**What is being asked**:
Every line in the material below that includes "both" should be copied.
▬▬▬▬▬▬▬▬▬▬
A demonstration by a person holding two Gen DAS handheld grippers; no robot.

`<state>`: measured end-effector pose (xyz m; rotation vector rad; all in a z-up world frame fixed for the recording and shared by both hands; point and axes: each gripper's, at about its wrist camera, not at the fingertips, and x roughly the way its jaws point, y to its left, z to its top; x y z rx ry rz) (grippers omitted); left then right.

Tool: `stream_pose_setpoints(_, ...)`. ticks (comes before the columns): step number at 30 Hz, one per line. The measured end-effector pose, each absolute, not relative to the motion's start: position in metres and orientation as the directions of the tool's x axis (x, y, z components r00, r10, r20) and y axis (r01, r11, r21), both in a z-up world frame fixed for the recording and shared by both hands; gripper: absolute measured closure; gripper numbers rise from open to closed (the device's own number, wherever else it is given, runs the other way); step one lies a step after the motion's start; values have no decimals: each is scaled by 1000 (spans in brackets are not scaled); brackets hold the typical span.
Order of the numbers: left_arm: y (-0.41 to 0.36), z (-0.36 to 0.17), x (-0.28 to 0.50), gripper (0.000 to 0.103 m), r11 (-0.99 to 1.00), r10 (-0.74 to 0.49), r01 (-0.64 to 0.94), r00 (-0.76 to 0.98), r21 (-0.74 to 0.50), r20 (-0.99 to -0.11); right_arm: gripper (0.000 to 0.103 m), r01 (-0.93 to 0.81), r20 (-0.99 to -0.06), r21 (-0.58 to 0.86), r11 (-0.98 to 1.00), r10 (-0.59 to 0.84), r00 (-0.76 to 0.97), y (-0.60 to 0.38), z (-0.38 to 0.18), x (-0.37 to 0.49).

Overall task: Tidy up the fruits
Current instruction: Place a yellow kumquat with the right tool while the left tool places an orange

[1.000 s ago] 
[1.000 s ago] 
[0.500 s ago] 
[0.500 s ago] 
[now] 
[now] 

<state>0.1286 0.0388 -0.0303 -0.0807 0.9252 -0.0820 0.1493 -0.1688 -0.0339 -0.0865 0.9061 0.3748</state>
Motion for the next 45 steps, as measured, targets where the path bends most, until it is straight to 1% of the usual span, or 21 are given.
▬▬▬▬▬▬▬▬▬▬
**Response area**:
`<state>`: measured end-effector pose (xyz m; rotation vector rad; all in a z-up world frame fixed for the recording and shared by both hands; point and axes: each gripper's, at about its wrist camera, not at the fingertips, and x roughly the way its jaws point, y to its left, z to its top; x y z rx ry rz) (grippers omitted); left then right.
Tool: `stream_pose_setpoints(_, ...)`. ticks (comes before the columns): step number at 30 Hz, one per line. The measured end-effector pose, each absolute, not relative to the motion's start: position in metres and orientation as the directions of the tool's x axis (x, y, z components r00, r10, r20) and y axis (r01, r11, r21), both in a z-up world frame fixed for the recording and shared by both hands; gripper: absolute measured closure; gripper numbers rise from open to closed (the device's own number, wherever else it is given, runs the other way); step one lies a step after the motion's start; values have no decimals: each is scaled by 1000 (spans in brackets are not scaled); brackets hold the typical span.

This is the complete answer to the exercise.